A shocking event on an evening train only revealed by hypnosis, a man driven to extremes to rid himself of nightmare neighbours, and a rural driving holiday stopped in its tracks by a mythical creature.
Just three of the 13 Dark Tales, inspired by macabre urban myths and sinister folklore, in this first collection.
Read them in the dark hours when they might call to mind a disturbing story you can’t quite place or a strange shape glimpsed from the corner of your eye; things you dismissed as too fantastic to take seriously but left nagging doubts, nonetheless.
Some of them may be true.
Number of pages: 190 (Kindle) 224 (Paperback)
Current rating (4th December): 5 stars (Amazon) 4 stars (Goodreads)
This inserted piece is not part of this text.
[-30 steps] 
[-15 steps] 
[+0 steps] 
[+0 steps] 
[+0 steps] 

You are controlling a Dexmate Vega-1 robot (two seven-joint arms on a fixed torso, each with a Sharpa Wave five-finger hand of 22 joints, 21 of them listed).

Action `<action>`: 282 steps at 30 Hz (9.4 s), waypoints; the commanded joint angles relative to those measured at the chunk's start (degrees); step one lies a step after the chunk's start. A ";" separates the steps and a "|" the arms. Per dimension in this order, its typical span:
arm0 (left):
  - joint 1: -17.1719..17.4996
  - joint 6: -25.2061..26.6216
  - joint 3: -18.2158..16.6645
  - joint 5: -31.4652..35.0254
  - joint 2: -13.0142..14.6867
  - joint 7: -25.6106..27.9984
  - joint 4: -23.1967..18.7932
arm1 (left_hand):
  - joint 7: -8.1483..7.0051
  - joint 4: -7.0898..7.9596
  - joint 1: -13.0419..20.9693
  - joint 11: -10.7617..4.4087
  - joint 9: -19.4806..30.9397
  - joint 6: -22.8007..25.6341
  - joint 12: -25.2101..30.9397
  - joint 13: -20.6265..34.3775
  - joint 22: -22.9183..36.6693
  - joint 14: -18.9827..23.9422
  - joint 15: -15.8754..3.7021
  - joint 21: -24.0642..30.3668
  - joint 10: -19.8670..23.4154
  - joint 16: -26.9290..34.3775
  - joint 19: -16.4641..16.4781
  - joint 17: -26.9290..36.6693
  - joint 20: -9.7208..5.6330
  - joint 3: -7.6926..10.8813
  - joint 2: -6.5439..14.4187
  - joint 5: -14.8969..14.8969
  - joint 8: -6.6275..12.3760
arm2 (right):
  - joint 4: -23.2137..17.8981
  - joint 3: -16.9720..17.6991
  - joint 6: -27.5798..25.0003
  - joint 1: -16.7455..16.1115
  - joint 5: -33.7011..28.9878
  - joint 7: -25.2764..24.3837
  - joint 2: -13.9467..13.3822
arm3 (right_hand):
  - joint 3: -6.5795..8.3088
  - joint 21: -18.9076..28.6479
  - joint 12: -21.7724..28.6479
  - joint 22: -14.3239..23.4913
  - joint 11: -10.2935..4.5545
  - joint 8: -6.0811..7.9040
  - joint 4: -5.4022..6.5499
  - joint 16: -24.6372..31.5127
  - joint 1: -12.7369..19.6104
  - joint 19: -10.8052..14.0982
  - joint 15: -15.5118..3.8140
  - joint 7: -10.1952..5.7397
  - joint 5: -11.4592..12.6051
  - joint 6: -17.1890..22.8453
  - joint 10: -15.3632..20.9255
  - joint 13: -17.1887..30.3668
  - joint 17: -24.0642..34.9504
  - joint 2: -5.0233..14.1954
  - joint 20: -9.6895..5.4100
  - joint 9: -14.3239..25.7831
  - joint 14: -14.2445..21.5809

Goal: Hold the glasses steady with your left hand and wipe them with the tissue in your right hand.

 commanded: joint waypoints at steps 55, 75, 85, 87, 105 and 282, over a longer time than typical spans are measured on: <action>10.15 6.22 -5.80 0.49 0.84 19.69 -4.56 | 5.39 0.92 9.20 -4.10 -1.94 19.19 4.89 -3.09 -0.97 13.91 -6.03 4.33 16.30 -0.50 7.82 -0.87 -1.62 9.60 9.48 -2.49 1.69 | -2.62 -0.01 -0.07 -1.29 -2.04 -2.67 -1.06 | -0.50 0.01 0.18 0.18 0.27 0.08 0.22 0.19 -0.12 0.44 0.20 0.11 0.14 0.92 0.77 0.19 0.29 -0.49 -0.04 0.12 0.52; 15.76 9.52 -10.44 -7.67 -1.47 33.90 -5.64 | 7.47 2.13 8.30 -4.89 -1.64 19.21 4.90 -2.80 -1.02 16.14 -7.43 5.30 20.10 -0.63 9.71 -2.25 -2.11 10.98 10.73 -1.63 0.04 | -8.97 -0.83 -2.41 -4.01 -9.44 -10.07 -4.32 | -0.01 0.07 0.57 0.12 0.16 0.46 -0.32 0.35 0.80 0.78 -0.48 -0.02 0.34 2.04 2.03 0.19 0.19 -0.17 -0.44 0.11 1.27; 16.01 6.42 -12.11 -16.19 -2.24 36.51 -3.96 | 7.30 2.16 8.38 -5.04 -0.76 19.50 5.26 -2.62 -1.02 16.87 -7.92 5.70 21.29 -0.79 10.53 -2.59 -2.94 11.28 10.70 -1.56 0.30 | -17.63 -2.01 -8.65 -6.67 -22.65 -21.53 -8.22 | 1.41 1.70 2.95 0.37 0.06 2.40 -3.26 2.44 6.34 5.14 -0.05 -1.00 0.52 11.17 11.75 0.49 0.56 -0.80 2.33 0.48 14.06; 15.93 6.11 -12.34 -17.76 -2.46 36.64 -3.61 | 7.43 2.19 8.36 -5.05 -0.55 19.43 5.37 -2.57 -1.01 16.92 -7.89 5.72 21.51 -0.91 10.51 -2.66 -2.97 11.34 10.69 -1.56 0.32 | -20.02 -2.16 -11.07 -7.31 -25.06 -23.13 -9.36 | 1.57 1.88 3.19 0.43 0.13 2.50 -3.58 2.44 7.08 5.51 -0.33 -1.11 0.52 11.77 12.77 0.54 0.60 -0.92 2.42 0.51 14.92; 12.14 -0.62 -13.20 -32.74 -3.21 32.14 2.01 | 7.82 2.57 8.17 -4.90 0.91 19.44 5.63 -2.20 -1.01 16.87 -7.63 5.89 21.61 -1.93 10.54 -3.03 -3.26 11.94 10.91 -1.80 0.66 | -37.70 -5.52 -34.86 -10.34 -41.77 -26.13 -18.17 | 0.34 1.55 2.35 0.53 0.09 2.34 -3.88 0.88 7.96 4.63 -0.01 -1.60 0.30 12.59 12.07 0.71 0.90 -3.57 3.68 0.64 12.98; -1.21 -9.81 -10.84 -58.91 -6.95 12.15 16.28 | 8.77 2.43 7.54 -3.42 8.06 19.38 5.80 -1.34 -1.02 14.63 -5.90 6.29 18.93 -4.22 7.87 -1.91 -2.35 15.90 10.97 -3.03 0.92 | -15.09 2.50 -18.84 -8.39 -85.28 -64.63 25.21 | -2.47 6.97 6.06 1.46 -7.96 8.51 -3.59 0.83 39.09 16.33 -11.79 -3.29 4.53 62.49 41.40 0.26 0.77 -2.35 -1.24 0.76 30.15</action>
There is a style used for writing horror stories that works supremely well, something I would simply call casual. It is a laid-back, natural, simple style that suggests a normal world filled with casual, non-intrusive, non-dramatic events until… Until the horrible thing happens, which often, and quite effectively, serves as the story’s climax. Or the horrible thing might happen early, with the aftermath providing the curious and disorienting climax. Michael R. Martin, in his collection 13 Dark Tales, uses this laid-back style most effectively. He keeps his writing clean and tight and misleadingly oh-so-casual … until. Until a young boy’s imaginary friend proves to be all too real. Or a school boy’s traumatic encounter with his teacher portends a much more serious future. Or a psychotic scarecrow comes to life.
In writing 13 Dark Tales, Michael R. Martin is bright enough to acknowledge his writer’s debt to popular, earlier stories; in this case and specifically urban legends that resonate through the generations and love to be riffed upon by appreciative aficionados of the genre. Their obligation, I believe, is to treat those early stories with respect, earning the right to tweak them creatively for new readers. Mr. Martin well earns this right through the quality of his writing, the creativity of his treatments, and the uniqueness of his own interpretations. He adheres to the characteristic momentum of an urban legend shared orally, and to the satisfying denouement of such tellings, leaving the reader to wander about afterwards as if haunted by the hearing and fearing he too might suddenly have just such a terrible encounter. After all, the world does seem to be oh-so-very-normal, until….. Joel R. Dennstedt for Readers’ Favorite.